Er meint damit nicht eine Schnupfnase, sondern eine „schwerwiegende Erkrankung der Bronchien und/oder Lungen“. Deshalb seien auch die Intensivstationen derzeit überlaufen, weil eine Vielzahl von Atemwegserkrankungen aktuell „nach unten rutscht“. Dann kommt es zu dem Fall, den Dr. Reckert beschreibt und die Kinder bekommen schlecht Luft, öffnen ihren Mund und benötigen Sauerstoff.

Ob die Kinder nun an Grippe, Corona-Virus oder RS-Virus leiden ist dabei vollkommen irrelevant. „Im Prinzip kann jedes Virus zu schwerwiegenden Folgen führen“, sagt Dr. Reckert. Ein erkranktes Kind wird in der Praxis nach dem Schweregrad seiner Krankheit beurteilt und dabei achten auch die Ärzte auf die Atmung. Es ist wichtig, sich um die Symptome zu kümmern, nicht um die Bestimmung der Virusart.

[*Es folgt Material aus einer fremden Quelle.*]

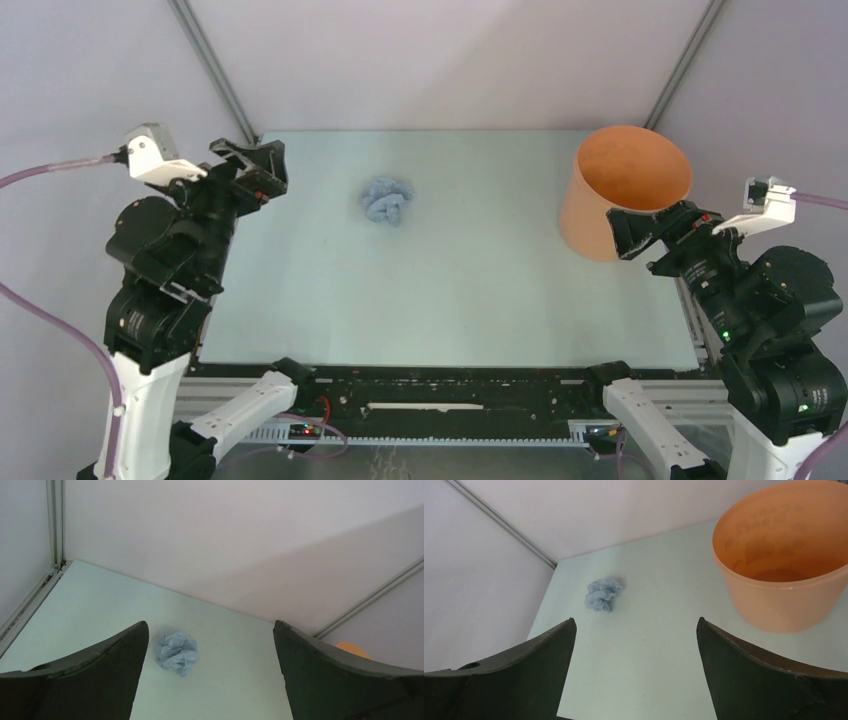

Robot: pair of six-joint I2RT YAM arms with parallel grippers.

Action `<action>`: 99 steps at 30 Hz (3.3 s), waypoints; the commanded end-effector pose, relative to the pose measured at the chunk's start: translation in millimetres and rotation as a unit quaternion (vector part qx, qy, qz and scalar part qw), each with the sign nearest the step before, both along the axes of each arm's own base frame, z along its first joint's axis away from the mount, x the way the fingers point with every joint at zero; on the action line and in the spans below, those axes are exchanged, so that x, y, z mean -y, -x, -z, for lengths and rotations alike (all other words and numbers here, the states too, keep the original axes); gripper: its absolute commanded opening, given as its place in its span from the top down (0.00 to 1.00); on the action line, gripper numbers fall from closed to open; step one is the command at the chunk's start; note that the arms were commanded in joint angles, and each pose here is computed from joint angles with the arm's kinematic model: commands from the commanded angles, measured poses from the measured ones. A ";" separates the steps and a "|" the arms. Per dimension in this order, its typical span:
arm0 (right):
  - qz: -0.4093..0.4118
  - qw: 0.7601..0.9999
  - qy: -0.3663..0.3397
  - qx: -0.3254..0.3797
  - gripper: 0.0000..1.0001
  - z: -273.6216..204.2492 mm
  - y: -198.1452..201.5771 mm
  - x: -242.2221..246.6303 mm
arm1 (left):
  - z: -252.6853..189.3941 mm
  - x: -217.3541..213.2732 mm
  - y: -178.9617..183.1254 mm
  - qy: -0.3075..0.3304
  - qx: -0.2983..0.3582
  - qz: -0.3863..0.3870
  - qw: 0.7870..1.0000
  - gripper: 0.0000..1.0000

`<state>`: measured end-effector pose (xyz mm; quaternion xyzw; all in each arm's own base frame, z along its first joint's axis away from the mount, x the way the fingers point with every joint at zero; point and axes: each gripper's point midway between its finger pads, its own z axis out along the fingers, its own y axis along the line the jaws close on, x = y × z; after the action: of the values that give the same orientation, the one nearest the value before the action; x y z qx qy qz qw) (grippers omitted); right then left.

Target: Put the trash bags into the trash bin

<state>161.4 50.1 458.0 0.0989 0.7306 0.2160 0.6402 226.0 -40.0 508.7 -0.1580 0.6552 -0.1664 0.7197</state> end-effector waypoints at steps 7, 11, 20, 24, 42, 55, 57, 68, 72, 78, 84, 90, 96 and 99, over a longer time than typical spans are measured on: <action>0.007 1.000 0.000 -0.018 0.01 10.8 -4.9 1.3 | 47.3 18.4 -40.0 0.022 -0.094 0.004 0.995 0.00; 0.000 1.000 0.001 -0.016 0.01 11.9 -2.4 -0.4 | 84.8 20.6 -58.3 0.058 -0.147 0.001 0.987 0.00; -0.026 0.998 -0.058 -0.028 0.00 15.6 4.6 -14.9 | 187.1 46.4 -117.7 0.154 -0.250 0.041 0.955 0.00; -0.081 0.995 -0.028 -0.044 0.00 16.8 -2.5 -31.5 | 226.1 65.7 -152.7 0.142 -0.298 0.072 0.941 0.00; -0.271 0.931 0.039 -0.240 0.00 114.6 -104.4 -170.7 | 377.3 107.0 -243.8 -0.047 -0.457 0.143 0.876 0.05; -0.229 0.910 0.016 -0.344 0.01 187.7 -94.6 -129.3 | 421.2 181.8 -195.2 0.011 -0.519 0.249 0.817 0.85; -0.237 0.901 0.024 -0.362 0.01 200.4 -85.2 -131.1 | 403.0 196.0 -169.0 0.023 -0.504 0.273 0.819 0.92; -0.287 0.860 0.026 -0.421 0.07 266.8 -45.1 -147.5 | 395.0 266.4 -7.7 0.078 -0.495 0.443 0.743 0.96; -0.292 0.872 0.034 -0.391 0.08 273.3 -41.0 -143.8 | 397.9 261.9 18.8 0.066 -0.505 0.484 0.711 1.00; -0.298 0.896 0.034 -0.327 0.10 292.9 -44.2 -144.5 | 366.8 271.8 38.4 0.073 -0.470 0.566 0.673 0.98; -0.270 0.923 0.036 -0.270 0.14 290.8 -70.1 -143.4 | 352.7 277.4 47.7 0.064 -0.470 0.613 0.632 0.95; -0.298 0.916 0.009 -0.269 0.20 293.4 -84.9 -151.6 | 354.6 276.4 47.7 0.044 -0.486 0.619 0.615 0.96; -0.326 0.908 -0.002 -0.264 0.42 292.8 -86.7 -170.1 | 359.3 273.2 39.0 0.005 -0.494 0.612 0.618 0.96; -0.329 0.910 0.000 -0.253 0.39 285.8 -85.6 -170.5 | 364.6 268.4 31.4 -0.017 -0.505 0.599 0.622 0.96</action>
<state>239.2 210.6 145.0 -0.0720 0.8859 0.3575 0.2866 183.9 -311.8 135.4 0.1882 0.8652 -0.4648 0.0023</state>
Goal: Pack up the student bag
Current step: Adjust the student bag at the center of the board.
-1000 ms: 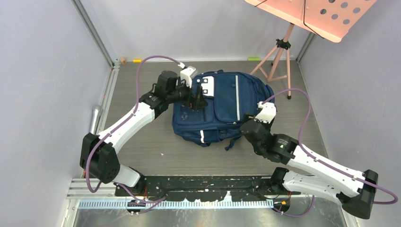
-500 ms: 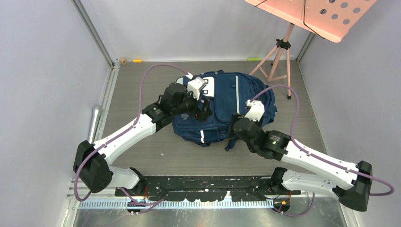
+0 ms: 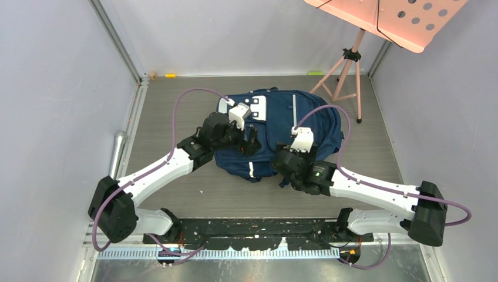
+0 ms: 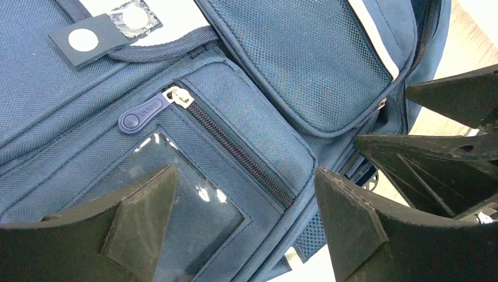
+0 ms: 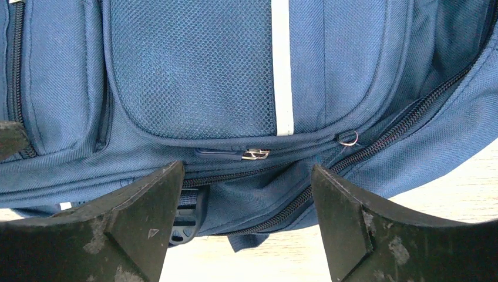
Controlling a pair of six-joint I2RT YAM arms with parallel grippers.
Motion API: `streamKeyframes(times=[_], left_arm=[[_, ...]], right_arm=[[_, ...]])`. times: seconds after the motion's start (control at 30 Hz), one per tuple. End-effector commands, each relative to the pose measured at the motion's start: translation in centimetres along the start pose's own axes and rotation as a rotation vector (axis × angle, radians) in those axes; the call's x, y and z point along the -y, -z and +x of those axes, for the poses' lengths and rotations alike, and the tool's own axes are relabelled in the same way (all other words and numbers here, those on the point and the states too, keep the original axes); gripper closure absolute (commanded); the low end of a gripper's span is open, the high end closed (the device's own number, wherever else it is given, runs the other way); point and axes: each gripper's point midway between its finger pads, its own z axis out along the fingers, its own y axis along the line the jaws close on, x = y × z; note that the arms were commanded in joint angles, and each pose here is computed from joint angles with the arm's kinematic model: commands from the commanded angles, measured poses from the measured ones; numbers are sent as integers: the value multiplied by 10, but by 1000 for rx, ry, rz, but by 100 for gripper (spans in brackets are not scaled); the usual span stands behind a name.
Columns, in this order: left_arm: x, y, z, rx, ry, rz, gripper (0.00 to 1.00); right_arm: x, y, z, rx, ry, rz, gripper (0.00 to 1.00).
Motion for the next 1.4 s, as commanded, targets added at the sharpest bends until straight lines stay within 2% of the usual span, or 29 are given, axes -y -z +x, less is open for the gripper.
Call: streamKeyframes(times=[0.0,0.27,0.47,0.6,0.77,1.03,1.27,1.37], left_arm=[[2,5,-15,84,19,7,10],[1,5,3,87,55,13,10],[-2,8,11,85,62,-2,10],[-6,10,16,76,59,-19,10],[-10,12,17,75,46,-40,9],[-16,12,17,71,37,-65,8],[-42,29,5,66,41,-227,7],[-64,50,3,52,64,-365,3]], right_arm=[[-8,-1,-31,118,-110,38,14],[-9,-7,-46,193,-139,99,10],[-12,-19,-36,184,-67,145,6],[-9,-25,-23,151,-15,171,6],[-17,-23,-3,54,9,97,6],[-8,-24,27,-30,44,127,6],[-13,-16,41,-49,35,107,6],[-5,-18,43,-34,56,142,5]])
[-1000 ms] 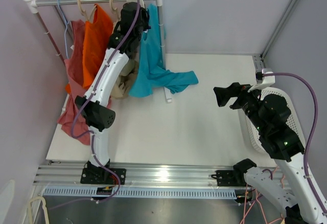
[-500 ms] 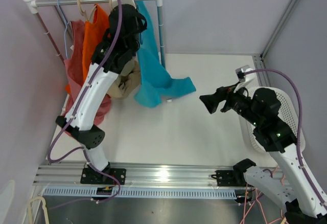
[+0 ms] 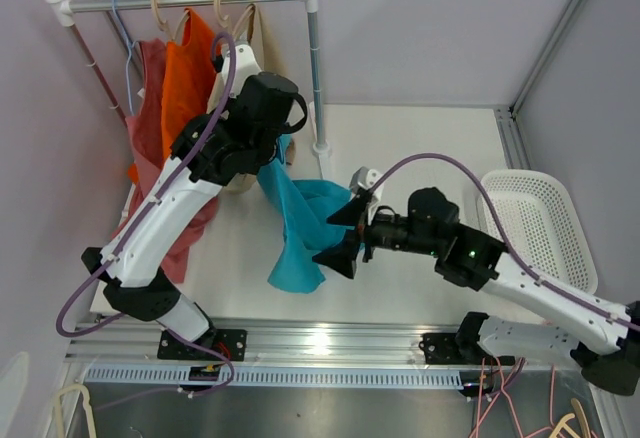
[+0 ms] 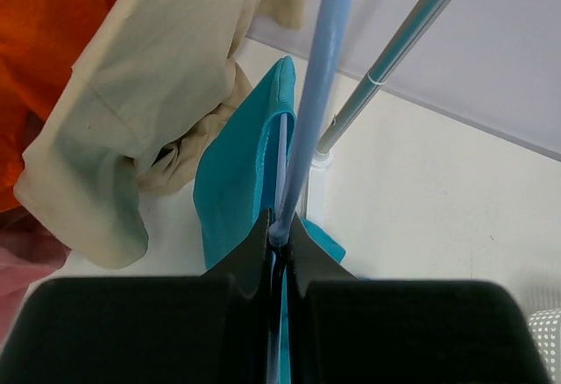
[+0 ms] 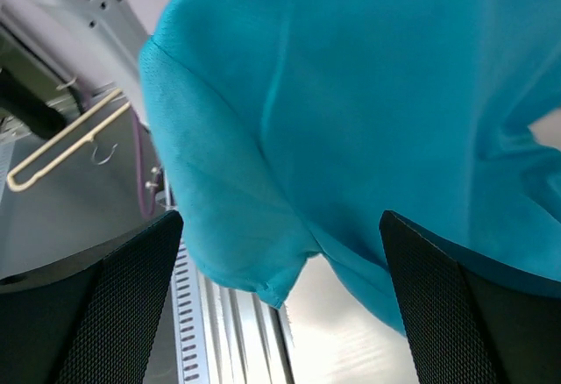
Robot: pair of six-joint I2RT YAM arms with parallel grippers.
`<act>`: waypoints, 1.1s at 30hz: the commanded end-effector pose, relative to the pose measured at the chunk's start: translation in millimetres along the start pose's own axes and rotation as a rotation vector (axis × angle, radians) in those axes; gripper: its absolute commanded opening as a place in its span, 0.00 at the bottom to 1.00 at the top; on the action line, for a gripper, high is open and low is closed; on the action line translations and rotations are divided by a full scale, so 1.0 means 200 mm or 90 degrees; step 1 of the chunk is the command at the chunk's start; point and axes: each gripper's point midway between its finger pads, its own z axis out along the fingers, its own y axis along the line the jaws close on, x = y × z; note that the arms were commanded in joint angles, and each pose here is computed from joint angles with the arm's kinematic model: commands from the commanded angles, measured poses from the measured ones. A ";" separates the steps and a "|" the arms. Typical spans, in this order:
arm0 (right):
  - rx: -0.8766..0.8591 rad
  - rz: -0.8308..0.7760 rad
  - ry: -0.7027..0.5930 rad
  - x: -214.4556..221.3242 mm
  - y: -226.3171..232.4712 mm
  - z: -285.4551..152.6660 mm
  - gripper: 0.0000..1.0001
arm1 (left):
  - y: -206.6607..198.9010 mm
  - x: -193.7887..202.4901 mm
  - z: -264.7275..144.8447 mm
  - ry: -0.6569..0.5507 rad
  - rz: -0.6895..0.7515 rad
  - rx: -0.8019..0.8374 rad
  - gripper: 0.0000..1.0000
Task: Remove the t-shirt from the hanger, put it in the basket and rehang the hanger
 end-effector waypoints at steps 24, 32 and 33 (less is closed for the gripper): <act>-0.066 -0.167 0.085 0.40 0.98 0.05 0.00 | -0.12 0.11 0.37 0.093 0.021 -0.007 0.01; 0.151 -0.099 0.170 0.69 0.55 0.20 0.00 | -0.12 0.04 0.06 0.113 0.011 0.116 0.01; 0.170 -0.057 0.123 0.57 0.48 0.18 0.00 | -0.18 0.08 -0.01 0.118 0.013 0.174 0.01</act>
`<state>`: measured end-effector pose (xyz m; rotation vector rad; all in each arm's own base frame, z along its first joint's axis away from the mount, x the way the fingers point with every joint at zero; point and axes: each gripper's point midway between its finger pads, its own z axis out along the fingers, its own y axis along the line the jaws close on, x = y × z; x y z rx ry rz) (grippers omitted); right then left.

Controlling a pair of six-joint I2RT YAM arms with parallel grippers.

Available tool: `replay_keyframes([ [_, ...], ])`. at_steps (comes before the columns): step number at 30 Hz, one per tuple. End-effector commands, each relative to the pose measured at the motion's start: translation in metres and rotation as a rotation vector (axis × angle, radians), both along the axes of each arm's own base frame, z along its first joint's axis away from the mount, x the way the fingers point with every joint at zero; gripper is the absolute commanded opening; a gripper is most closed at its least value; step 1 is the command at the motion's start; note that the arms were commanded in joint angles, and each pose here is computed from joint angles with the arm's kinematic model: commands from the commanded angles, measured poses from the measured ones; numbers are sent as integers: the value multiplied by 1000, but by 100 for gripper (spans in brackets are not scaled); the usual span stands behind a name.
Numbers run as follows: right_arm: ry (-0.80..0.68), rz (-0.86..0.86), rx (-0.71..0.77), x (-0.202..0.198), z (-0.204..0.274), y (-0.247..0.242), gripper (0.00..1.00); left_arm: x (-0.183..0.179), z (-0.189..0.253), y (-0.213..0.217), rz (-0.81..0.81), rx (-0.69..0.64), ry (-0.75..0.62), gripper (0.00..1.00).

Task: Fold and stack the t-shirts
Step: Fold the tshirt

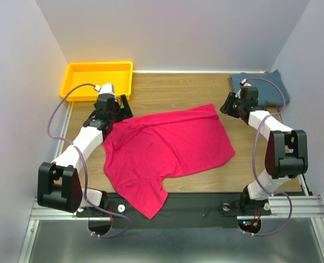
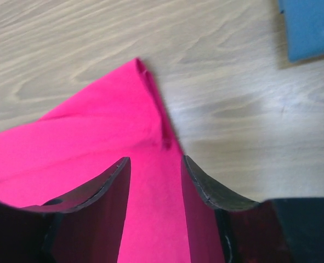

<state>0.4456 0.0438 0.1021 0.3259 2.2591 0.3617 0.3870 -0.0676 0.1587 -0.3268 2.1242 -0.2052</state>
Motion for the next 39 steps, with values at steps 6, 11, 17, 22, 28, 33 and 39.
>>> replay_keyframes([
  [6, -56, 66, 94, -37, 29, 19, 62, -5, -50, -41, -254, 76, 105, 99],
  [11, -67, 74, 107, -59, 34, 21, 63, 11, -71, -55, -314, 102, 158, 98],
  [17, -77, 76, 102, -69, 38, 21, 63, 16, -95, -67, -373, 100, 214, 95],
  [22, -78, 73, 94, -69, 40, 19, 63, 9, -92, -81, -420, 76, 219, 88],
  [28, -68, 68, 95, -69, 38, 19, 63, -16, -83, -97, -471, 42, 244, 70],
  [33, -73, 64, 85, -70, 39, 17, 63, -39, -83, -106, -500, -2, 276, 60],
  [39, -78, 68, 88, -70, 42, 18, 63, -78, -96, -129, -571, -78, 358, 59],
])
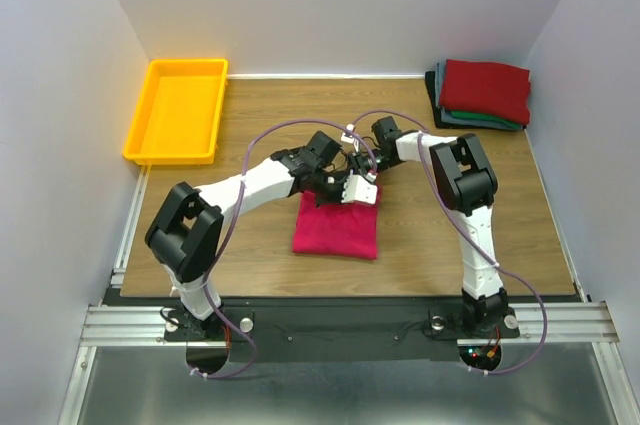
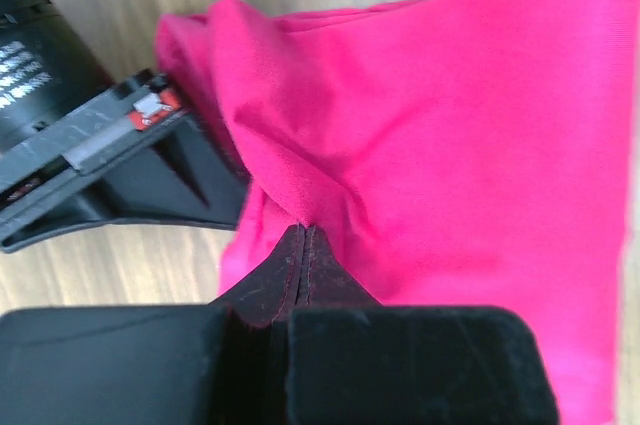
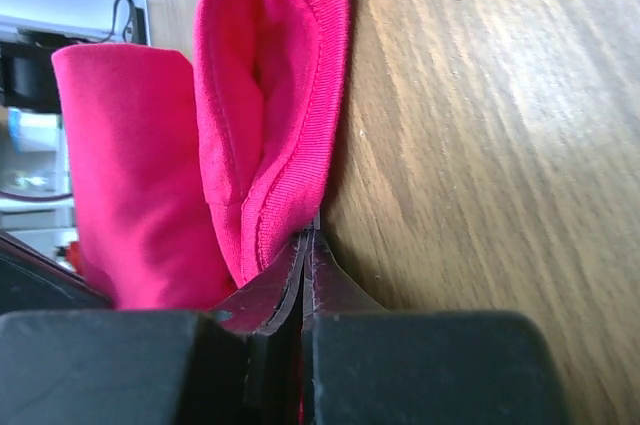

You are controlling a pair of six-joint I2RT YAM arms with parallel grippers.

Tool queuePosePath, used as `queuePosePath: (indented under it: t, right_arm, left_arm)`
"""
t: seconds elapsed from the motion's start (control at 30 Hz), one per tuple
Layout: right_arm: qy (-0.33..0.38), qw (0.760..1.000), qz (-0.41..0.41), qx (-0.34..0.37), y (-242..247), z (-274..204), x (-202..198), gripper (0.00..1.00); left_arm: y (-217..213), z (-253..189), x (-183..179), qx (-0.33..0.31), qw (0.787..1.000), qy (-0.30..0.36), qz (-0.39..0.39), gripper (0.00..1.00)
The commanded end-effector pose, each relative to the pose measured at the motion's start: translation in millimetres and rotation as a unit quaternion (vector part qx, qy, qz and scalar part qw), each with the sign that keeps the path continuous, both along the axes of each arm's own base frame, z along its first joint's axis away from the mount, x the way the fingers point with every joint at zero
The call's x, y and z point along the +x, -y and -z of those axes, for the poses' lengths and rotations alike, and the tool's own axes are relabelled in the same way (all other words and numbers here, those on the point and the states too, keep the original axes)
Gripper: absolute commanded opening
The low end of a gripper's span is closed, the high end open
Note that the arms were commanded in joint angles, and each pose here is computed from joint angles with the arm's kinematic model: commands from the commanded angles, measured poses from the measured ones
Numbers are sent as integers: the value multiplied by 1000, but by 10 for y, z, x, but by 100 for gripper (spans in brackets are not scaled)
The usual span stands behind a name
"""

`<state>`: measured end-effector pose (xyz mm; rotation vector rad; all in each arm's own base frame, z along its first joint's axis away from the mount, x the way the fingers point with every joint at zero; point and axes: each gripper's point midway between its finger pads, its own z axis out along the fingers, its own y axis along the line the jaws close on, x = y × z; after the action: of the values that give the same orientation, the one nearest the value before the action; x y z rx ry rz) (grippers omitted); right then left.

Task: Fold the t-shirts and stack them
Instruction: Fold the tshirt

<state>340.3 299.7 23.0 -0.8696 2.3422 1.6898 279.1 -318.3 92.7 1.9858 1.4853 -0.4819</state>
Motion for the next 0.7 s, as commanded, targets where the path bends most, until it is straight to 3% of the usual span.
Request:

„Niemand wird allein gelassen, weil er nicht getestet wird“: RS-Virus Test spielt keine Rolle

Durch das Ausbleiben von Tests, wenn ihre Kinder erkrankt sind, fühlen sich viele Eltern alleingelassen. Doch Dr. Reckert erklärt: „Niemand wird allein gelassen, weil er nicht getestet wird.“ Das Testen spielt für die Weiterbehandlung oder Genesung der Kinder keinerlei Rolle.

Erhält das Kind jedoch aufgrund einer Virus-Erkrankung ein Antibiotikum, so „handelt es sich dabei um einen ärztlichen Behandlungsfehler“, denn Virus-Erkrankungen werden nicht mit Antibiotika behandelt. Antibiotika kann gegen Bakterien eingesetzt werden – nicht gegen Viren.